Mattlin lit a cigarette and pulled a loose shred of tobacco from his lower lip. ‘You mustn’t blame Hartmann alone,’ he said. ‘Roussel’s business was in trouble before he started the work at the Manor.’
Anne had not seen Hartmann for five days, and the sound of his name brought him closer in her mind. She was sure he was unhappy. Whatever the truth about the damage to the Manor, she knew how much he loved the house and how upset he would be. She sensed a further sadness and struggle in him, something greater and more abstract than his worry about the building. When she pictured him now she saw him in the guise of a boy, as in the photograph of him about to go to war, with the protective layers of manhood stripped away. Since she had first seen him at the tennis court she had imagined his boyhood and sometimes sensed its influence in his adult actions, but she had been too awed by him and too frightened of saying the wrong thing to let this more vulnerable side of him figure much in her picture. Since she had come to know him better, however, and since she had also seen photographs of his youth, the earlier period of his life seemed more real to her. Her love for him held some degree of understanding in addition to dependence.

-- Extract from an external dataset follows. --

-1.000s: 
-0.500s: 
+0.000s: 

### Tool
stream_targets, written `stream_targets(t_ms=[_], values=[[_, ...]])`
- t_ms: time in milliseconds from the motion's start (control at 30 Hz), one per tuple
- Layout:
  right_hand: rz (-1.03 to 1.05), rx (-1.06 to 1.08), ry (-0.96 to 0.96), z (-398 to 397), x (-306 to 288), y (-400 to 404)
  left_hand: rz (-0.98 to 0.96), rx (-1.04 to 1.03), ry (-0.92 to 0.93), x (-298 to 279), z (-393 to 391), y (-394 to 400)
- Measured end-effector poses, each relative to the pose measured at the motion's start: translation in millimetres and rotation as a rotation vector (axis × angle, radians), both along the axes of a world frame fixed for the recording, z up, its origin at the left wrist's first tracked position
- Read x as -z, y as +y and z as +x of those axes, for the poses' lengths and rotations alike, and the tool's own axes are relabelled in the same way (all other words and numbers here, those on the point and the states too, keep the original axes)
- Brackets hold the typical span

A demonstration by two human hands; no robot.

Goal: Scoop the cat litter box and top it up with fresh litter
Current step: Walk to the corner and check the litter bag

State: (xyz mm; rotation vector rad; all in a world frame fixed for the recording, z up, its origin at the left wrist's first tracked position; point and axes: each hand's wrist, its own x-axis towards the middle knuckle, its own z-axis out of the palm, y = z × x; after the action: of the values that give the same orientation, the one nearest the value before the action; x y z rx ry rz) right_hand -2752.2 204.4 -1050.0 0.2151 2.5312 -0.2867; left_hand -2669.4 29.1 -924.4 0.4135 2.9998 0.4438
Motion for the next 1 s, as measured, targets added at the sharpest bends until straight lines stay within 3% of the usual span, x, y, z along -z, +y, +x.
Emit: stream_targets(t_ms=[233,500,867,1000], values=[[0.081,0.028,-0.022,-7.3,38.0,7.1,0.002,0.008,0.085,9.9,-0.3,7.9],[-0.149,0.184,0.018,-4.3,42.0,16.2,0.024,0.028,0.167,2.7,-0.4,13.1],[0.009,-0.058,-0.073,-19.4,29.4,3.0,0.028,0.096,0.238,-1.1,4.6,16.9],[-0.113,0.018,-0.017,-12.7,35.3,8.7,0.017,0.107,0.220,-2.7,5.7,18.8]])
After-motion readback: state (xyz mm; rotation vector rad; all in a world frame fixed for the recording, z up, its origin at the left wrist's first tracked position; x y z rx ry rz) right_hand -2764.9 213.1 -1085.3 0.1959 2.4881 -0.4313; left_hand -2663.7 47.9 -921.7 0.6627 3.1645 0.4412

Her shift behind the bar finished at eleven o’clock, and she prepared to walk back to her rooms in the rain. She recognised as she walked up the rue des Ecoles that her sense of Hartmann’s needing her was in part a projection of her own wish to be with him. She battled with the feeling almost as far as the church, then could bear it no longer. She ran back down the glistening streets to the hotel and down the narrow alley to the side to the courtyard behind the kitchen. She let herself in and went to the small room off the scullery where she discovered Roland playing cards with a friend.
‘Roland, I must borrow your bicycle,’ she panted. ‘Please. It’s terribly important.’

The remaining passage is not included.